→ **Task item**: Check every line below for the word "forearm" and copy each one that has it.

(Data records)
⁂
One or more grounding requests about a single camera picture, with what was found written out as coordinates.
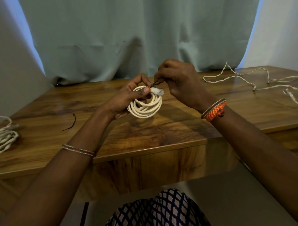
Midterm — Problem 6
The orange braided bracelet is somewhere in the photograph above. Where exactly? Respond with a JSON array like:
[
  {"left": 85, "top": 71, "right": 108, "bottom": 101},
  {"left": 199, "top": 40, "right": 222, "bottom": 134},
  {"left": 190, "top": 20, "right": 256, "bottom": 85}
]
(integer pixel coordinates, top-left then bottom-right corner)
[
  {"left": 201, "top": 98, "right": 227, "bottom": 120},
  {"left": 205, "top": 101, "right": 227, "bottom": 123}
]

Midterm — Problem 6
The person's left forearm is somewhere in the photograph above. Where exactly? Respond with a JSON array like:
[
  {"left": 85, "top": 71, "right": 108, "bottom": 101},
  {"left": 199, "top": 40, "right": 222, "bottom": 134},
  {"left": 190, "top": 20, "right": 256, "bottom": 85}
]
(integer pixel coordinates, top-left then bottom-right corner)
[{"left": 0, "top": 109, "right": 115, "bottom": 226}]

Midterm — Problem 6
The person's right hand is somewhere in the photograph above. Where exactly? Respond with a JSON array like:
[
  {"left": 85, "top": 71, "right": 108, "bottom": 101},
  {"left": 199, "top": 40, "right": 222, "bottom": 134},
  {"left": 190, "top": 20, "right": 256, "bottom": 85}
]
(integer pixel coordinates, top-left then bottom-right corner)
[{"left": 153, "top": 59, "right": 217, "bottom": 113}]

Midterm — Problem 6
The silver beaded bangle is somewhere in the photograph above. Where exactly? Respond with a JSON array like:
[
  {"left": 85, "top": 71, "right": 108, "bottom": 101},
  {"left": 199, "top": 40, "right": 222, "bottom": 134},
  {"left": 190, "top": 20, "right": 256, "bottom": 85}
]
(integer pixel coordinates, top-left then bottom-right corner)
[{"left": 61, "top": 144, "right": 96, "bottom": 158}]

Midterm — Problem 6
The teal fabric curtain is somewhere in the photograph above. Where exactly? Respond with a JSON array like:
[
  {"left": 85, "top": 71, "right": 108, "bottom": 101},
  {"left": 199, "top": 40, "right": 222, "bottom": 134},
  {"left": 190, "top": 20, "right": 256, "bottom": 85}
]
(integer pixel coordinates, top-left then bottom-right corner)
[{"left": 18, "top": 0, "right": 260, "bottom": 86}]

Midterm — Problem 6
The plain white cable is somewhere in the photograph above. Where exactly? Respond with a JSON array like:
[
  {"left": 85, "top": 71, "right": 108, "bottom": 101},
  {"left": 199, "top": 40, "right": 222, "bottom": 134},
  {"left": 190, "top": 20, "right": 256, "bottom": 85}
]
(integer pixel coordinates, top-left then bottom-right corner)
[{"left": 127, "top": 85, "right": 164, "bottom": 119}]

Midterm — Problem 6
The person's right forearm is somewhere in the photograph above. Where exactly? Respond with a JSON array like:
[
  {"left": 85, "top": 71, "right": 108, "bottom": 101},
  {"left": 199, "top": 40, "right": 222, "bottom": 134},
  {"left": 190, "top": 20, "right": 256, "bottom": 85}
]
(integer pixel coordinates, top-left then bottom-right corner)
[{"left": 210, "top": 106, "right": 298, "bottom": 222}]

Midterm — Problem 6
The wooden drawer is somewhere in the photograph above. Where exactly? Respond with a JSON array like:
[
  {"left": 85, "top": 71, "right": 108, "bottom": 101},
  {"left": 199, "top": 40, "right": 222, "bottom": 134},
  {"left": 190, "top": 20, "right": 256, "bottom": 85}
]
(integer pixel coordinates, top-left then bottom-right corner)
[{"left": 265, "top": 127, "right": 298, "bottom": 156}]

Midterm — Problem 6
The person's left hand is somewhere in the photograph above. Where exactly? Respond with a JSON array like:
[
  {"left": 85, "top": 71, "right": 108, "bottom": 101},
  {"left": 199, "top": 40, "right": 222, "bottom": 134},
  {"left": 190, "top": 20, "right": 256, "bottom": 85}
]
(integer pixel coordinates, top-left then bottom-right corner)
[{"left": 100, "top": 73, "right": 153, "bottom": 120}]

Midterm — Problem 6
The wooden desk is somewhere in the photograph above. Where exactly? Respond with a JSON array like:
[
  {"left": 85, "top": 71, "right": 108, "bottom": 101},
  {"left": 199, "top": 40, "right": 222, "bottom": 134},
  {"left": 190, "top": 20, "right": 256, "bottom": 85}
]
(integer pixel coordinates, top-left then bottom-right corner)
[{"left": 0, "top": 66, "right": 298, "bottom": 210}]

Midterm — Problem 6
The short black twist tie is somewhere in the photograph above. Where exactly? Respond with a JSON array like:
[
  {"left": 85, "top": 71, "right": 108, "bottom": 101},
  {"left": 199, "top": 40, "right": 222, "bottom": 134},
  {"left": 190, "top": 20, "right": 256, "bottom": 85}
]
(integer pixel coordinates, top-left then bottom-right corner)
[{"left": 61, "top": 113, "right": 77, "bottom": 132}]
⁂
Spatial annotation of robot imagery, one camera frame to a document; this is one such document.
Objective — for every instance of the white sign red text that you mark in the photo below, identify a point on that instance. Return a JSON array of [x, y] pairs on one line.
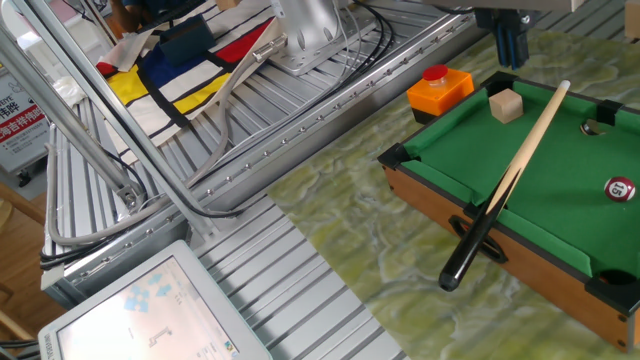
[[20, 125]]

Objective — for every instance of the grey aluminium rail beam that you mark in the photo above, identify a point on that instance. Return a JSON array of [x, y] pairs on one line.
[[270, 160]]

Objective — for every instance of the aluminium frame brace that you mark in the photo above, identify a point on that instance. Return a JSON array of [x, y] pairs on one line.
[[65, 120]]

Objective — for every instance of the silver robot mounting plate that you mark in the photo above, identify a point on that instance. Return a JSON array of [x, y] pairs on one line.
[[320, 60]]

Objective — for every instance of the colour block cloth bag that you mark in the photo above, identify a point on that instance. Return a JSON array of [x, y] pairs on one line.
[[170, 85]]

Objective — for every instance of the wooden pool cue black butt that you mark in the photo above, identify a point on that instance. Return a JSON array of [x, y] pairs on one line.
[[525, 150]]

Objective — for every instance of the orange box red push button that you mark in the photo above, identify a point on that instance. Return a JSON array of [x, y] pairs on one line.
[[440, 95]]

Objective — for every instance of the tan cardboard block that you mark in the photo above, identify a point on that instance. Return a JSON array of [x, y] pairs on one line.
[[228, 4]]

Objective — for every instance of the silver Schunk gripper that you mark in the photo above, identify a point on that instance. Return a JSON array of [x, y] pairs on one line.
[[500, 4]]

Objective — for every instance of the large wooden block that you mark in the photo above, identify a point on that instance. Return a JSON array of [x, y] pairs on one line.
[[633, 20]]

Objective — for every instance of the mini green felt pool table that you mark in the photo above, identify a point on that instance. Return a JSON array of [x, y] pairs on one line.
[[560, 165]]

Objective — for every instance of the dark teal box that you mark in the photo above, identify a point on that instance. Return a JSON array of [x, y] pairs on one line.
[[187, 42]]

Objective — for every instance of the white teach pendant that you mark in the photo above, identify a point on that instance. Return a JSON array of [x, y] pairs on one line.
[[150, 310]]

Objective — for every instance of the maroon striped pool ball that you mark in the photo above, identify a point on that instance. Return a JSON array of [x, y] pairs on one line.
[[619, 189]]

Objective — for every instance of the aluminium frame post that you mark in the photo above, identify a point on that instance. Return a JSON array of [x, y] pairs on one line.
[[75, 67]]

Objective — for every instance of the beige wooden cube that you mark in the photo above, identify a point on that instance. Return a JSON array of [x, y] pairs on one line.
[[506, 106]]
⁂
→ **Output for this task**:
The person's left forearm is somewhere in the photograph above. Where exactly? Respond with a JSON array like:
The person's right forearm is somewhere in the photograph above. Where exactly? Respond with a JSON array like:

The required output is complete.